═══ Provided entries ═══

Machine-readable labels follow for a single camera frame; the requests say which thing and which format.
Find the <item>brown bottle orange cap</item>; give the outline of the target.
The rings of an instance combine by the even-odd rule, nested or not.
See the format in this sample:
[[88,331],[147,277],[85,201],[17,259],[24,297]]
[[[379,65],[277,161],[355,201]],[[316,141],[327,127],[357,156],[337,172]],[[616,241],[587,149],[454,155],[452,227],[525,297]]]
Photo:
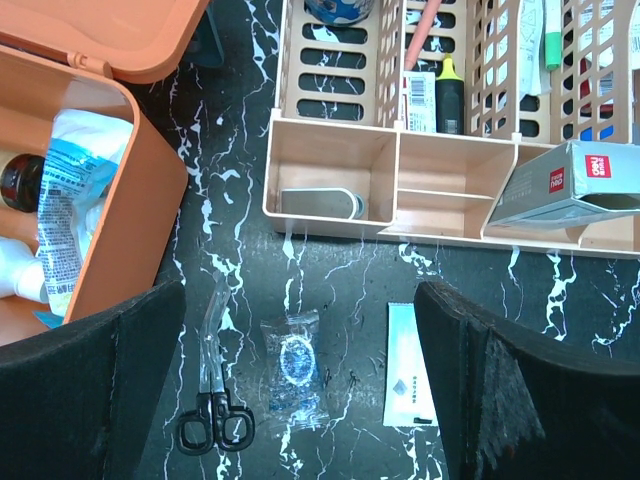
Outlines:
[[1,207],[23,213],[38,210],[45,158],[1,151]]

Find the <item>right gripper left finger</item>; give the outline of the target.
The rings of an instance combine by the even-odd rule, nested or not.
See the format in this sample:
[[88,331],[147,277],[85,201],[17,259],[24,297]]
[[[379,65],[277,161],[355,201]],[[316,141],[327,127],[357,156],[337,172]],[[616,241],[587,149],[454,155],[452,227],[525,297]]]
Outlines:
[[2,347],[2,478],[133,478],[185,311],[172,281]]

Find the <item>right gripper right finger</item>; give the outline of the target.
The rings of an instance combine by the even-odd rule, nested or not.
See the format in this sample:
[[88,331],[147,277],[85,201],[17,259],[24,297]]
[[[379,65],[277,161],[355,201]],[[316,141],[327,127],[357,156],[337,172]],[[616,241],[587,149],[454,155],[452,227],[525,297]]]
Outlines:
[[639,367],[419,284],[414,310],[453,479],[635,479]]

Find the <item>white gauze pad pack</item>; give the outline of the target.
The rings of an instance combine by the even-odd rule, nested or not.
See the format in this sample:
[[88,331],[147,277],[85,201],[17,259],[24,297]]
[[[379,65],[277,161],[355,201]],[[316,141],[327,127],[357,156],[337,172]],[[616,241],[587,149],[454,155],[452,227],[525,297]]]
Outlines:
[[41,213],[52,213],[79,258],[89,246],[108,191],[123,160],[133,125],[86,110],[63,109],[53,121],[45,156]]

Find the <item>white medicine bottle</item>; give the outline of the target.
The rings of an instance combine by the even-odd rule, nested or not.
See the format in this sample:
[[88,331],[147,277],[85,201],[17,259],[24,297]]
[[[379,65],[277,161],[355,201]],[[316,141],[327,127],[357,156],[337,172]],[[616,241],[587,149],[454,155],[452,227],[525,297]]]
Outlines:
[[46,304],[45,276],[41,261],[28,245],[1,238],[1,297],[18,296]]

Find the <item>light blue long packet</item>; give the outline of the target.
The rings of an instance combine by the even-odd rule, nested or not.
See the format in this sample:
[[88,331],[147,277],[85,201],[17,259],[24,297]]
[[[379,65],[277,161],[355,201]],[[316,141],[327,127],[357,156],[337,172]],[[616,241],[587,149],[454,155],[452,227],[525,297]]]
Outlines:
[[63,323],[102,215],[123,151],[96,153],[62,139],[47,151],[37,211],[39,248],[50,312],[38,318]]

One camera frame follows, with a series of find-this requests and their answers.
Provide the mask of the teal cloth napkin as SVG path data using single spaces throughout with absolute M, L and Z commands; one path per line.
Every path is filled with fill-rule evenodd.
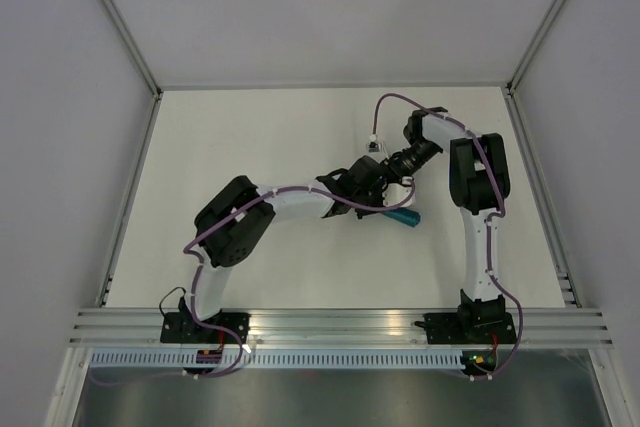
M 419 212 L 404 207 L 385 211 L 383 212 L 383 215 L 412 228 L 418 226 L 421 222 L 421 215 Z

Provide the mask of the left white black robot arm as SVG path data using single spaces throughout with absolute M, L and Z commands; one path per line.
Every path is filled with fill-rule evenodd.
M 198 261 L 185 295 L 188 309 L 184 332 L 206 343 L 218 331 L 217 315 L 232 268 L 254 251 L 266 230 L 277 222 L 302 218 L 325 219 L 354 210 L 378 213 L 384 192 L 402 175 L 388 161 L 369 156 L 350 168 L 339 168 L 305 184 L 260 187 L 248 176 L 233 178 L 195 217 L 195 238 L 183 253 Z

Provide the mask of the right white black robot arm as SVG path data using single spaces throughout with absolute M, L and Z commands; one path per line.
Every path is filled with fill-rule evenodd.
M 478 135 L 443 108 L 419 109 L 403 135 L 409 147 L 389 167 L 411 176 L 435 155 L 449 155 L 449 193 L 462 216 L 466 271 L 454 312 L 427 312 L 416 326 L 430 345 L 513 344 L 517 335 L 499 280 L 498 227 L 506 216 L 511 183 L 505 144 L 498 133 Z

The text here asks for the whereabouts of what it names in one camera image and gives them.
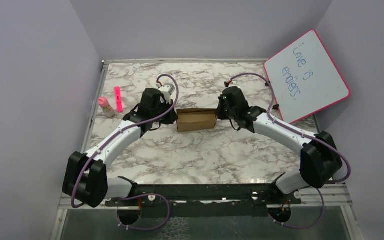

═══

▶ What the task requires: Return the records exactly. Don't carry the pictures over.

▶ Response to this exercise:
Machine-readable labels follow for a single camera frame; the requests say which thing and which format.
Find the <item>brown bottle orange cap</item>; give the outline of the target.
The rings of an instance combine by the even-odd rule, nested or not.
See the format in this sample:
[[88,331],[147,277],[85,201],[17,259],[24,297]]
[[[379,65],[277,161],[355,201]],[[316,141],[327,127],[357,156],[337,172]],[[616,241],[587,149],[454,155],[452,227],[525,297]]]
Photo:
Outlines:
[[1,207],[23,213],[38,210],[45,158],[1,151]]

Find the <item>right gripper left finger</item>; give the outline of the target.
The rings of an instance combine by the even-odd rule, nested or not.
See the format in this sample:
[[88,331],[147,277],[85,201],[17,259],[24,297]]
[[[379,65],[277,161],[355,201]],[[316,141],[327,127],[357,156],[337,172]],[[616,241],[587,149],[454,155],[452,227],[525,297]]]
Outlines:
[[2,347],[2,478],[133,478],[185,311],[172,281]]

Find the <item>right gripper right finger</item>; give the outline of the target.
The rings of an instance combine by the even-odd rule, nested or not.
See the format in this sample:
[[88,331],[147,277],[85,201],[17,259],[24,297]]
[[[379,65],[277,161],[355,201]],[[316,141],[327,127],[357,156],[337,172]],[[616,241],[587,149],[454,155],[452,227],[525,297]]]
Outlines:
[[639,367],[419,284],[414,310],[453,479],[635,479]]

Find the <item>white gauze pad pack</item>; give the outline of the target.
The rings of an instance combine by the even-odd rule, nested or not.
See the format in this sample:
[[88,331],[147,277],[85,201],[17,259],[24,297]]
[[[379,65],[277,161],[355,201]],[[316,141],[327,127],[357,156],[337,172]],[[616,241],[587,149],[454,155],[452,227],[525,297]]]
Outlines:
[[41,213],[52,213],[79,258],[89,246],[108,191],[123,160],[133,125],[86,110],[63,109],[53,121],[45,156]]

Find the <item>white medicine bottle</item>; give the outline of the target.
The rings of an instance combine by the even-odd rule, nested or not.
See the format in this sample:
[[88,331],[147,277],[85,201],[17,259],[24,297]]
[[[379,65],[277,161],[355,201]],[[316,141],[327,127],[357,156],[337,172]],[[616,241],[587,149],[454,155],[452,227],[525,297]]]
Outlines:
[[46,304],[45,276],[41,261],[28,245],[1,238],[1,297],[18,296]]

Find the <item>light blue long packet</item>; give the outline of the target.
The rings of an instance combine by the even-odd rule, nested or not.
See the format in this sample:
[[88,331],[147,277],[85,201],[17,259],[24,297]]
[[[379,65],[277,161],[355,201]],[[316,141],[327,127],[357,156],[337,172]],[[616,241],[587,149],[454,155],[452,227],[525,297]]]
Outlines:
[[63,323],[102,215],[123,151],[96,153],[62,139],[47,151],[37,211],[39,248],[50,312],[38,318]]

One camera frame follows, with a series of find-this requests and their answers.
Provide the mask of the teal cloth napkin as SVG path data using single spaces throughout with absolute M, L and Z commands; one path per line.
Every path is filled with fill-rule evenodd.
M 419 212 L 404 207 L 385 211 L 383 212 L 383 215 L 412 228 L 418 226 L 421 222 L 421 215 Z

Provide the mask of the left white black robot arm as SVG path data using single spaces throughout with absolute M, L and Z commands; one path per line.
Every path is filled with fill-rule evenodd.
M 198 261 L 185 295 L 188 309 L 184 332 L 206 343 L 218 331 L 217 315 L 232 268 L 254 251 L 266 230 L 277 222 L 302 218 L 325 219 L 354 210 L 378 213 L 384 192 L 402 175 L 388 161 L 369 156 L 350 168 L 339 168 L 305 184 L 260 187 L 248 176 L 233 178 L 195 217 L 195 238 L 183 253 Z

Provide the mask of the right white black robot arm as SVG path data using single spaces throughout with absolute M, L and Z commands; one path per line.
Every path is filled with fill-rule evenodd.
M 478 135 L 443 108 L 419 109 L 403 135 L 409 147 L 389 167 L 411 176 L 435 155 L 449 155 L 449 193 L 462 216 L 466 271 L 454 312 L 427 312 L 416 326 L 430 345 L 513 344 L 517 335 L 499 280 L 498 227 L 506 216 L 511 183 L 505 144 L 498 133 Z

The text here asks for the whereabouts of what it names in one camera image and gives them.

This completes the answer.